## Work request
Each line that has the string "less" must be copied from the records below.

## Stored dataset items
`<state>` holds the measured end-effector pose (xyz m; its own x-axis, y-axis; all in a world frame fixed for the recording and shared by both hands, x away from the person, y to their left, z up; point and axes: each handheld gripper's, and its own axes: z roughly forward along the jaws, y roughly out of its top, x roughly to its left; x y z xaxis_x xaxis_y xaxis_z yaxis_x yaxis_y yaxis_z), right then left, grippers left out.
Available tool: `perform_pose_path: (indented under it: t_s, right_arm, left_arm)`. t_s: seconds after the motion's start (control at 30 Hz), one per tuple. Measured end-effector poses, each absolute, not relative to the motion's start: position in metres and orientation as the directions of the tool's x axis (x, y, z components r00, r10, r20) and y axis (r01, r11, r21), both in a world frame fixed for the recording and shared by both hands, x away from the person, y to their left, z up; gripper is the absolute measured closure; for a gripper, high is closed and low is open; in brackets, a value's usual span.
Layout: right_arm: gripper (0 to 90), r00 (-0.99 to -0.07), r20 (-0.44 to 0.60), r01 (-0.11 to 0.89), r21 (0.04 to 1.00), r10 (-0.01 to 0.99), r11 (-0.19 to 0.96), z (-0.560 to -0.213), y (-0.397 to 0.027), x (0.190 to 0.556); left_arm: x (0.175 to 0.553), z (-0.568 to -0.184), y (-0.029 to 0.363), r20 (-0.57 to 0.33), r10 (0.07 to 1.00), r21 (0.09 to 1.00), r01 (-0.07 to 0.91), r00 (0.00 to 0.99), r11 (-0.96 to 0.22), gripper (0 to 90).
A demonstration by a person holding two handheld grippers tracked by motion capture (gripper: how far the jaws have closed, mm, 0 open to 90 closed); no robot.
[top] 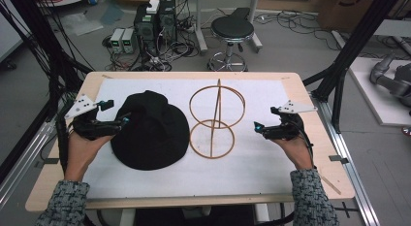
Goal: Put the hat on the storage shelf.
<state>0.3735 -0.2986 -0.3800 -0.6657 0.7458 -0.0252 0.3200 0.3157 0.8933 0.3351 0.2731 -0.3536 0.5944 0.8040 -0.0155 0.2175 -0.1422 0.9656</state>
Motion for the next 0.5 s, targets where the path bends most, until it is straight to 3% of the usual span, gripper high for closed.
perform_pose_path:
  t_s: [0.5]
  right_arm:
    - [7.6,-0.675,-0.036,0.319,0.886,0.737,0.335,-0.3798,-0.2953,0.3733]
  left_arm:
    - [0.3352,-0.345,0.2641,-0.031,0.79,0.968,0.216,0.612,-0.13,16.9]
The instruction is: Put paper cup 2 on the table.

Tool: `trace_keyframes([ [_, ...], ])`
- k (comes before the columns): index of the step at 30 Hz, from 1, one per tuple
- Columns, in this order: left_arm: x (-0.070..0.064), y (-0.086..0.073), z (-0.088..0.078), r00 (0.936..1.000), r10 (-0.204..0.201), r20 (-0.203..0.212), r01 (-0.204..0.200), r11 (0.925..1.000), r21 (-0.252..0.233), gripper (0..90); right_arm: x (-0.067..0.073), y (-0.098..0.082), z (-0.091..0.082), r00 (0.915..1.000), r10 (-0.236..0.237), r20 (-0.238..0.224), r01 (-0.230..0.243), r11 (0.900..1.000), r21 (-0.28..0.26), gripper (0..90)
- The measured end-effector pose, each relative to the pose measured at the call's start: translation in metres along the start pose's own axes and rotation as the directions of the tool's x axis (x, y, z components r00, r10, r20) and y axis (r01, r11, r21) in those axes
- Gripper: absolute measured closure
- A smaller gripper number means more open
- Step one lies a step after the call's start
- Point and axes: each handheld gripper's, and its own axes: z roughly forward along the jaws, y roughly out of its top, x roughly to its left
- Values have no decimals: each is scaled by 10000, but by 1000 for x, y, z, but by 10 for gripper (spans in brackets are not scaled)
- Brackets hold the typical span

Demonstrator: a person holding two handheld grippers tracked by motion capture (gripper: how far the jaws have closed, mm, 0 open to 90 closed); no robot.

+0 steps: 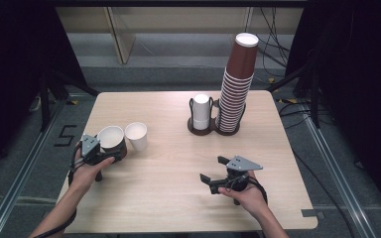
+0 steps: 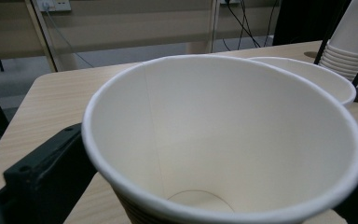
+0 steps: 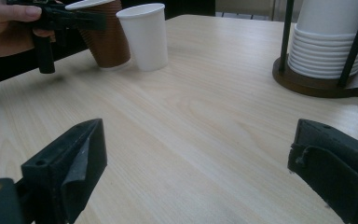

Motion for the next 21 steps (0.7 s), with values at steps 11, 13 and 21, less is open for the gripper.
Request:
trace_keyframes([
  [11, -4, 3, -9, 9999, 162, 32, -162, 9998, 136, 0, 1, 1, -2, 9998, 180, 50, -181, 9997, 147, 45],
  [13, -5, 3, -10, 9997, 239, 77, -240, 9996, 121, 0, 1, 1, -3, 9996, 272, -91, -271, 9996, 113, 45],
  [21, -2, 0, -22, 9993, 367, 2, -367, 9989, 284, 0, 1, 1, -4, 9991, 428, 11, -428, 9990, 123, 43],
])
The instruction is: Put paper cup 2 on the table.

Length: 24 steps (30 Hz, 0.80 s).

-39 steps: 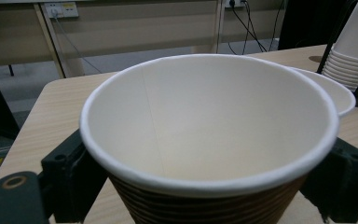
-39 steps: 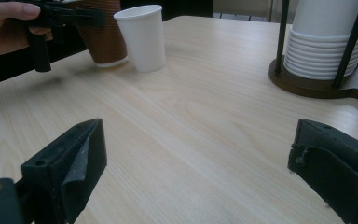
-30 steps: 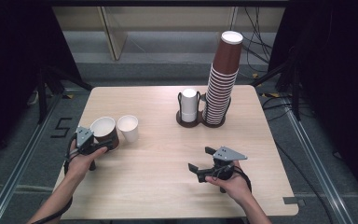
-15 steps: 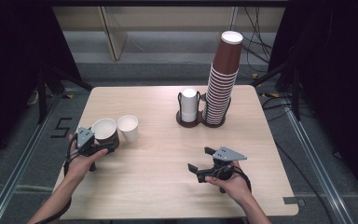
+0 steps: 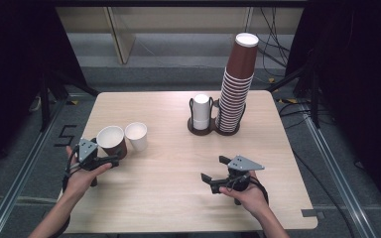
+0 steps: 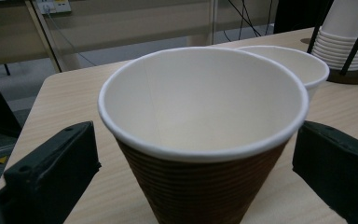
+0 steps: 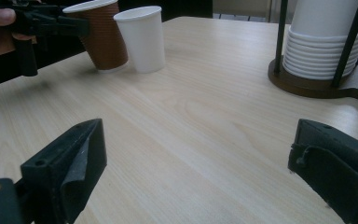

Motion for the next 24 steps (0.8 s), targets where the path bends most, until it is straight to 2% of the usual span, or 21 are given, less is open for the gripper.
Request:
trace_keyframes([
  [1, 0, -1, -3, 9999, 115, -1, -115, 9999, 17, 0, 0, 0, 0, 10000, -40, 20, 40, 10000, -18, 43],
  [4, 0, -2, -10, 9999, 93, 54, -93, 10000, 4, 0, 0, 0, 0, 10000, 4, -1, -4, 10000, 0, 43],
  [5, 0, -2, -12, 10000, 52, 71, -52, 10000, -36, 0, 0, 0, 0, 9998, -102, 142, 101, 9999, 73, 43],
  [7, 0, -2, -17, 10000, 45, 9, -45, 10000, 9, 0, -1, -1, 1, 9999, -114, -12, 114, 9999, 12, 43],
  [12, -2, -3, -27, 10000, 24, 15, -24, 10000, -3, 0, 0, -1, 0, 10000, 21, -36, -20, 10000, 97, 43],
  [13, -3, -4, -28, 10000, 32, 55, -32, 10000, -72, 0, -1, -1, 1, 9997, -229, -21, 229, 9997, 20, 44],
  [15, -3, -4, -33, 10000, 1, 1, -1, 10000, -32, 0, -1, -1, 1, 10000, -75, 13, 75, 10000, 58, 43],
  [17, -3, -4, -37, 10000, -18, 38, 19, 9999, -113, 0, -2, -1, 0, 9995, -274, 152, 274, 9996, -20, 43],
  [20, -4, -4, -44, 10000, -25, 24, 25, 10000, -90, 0, -2, -1, 0, 9992, -317, 238, 316, 9995, 26, 43],
  [24, -4, -3, -53, 10000, -70, 3, 70, 9996, -286, 0, -1, -1, 0, 9999, -78, 79, 77, 9999, 72, 43],
])
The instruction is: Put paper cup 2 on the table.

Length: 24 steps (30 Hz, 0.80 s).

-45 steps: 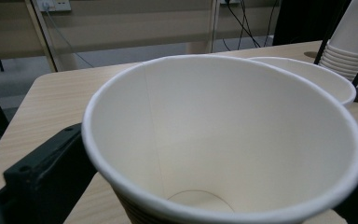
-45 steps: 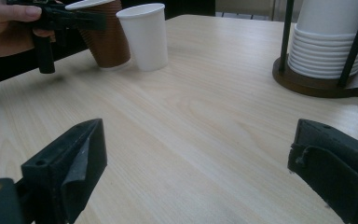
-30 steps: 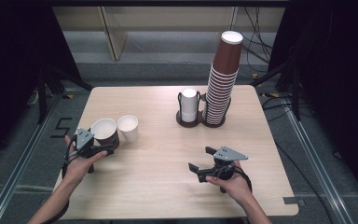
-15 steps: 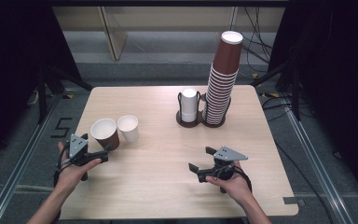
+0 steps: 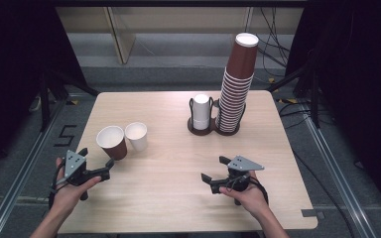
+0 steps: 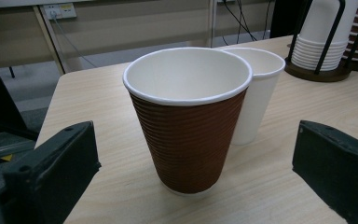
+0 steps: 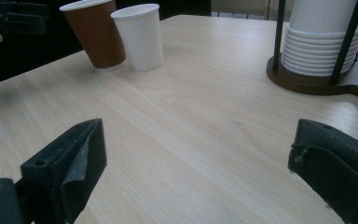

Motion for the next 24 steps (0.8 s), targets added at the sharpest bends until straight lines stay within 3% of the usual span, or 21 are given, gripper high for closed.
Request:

## Task result
Motion for the next 21 steps (0.7 s), with values at steps 11, 13 and 21, less is open for the gripper.
Motion for the next 24 steps (0.8 s), targets where the path bends most, until it is straight to 2% of the usual span, or 21 are given, less is open for the gripper.

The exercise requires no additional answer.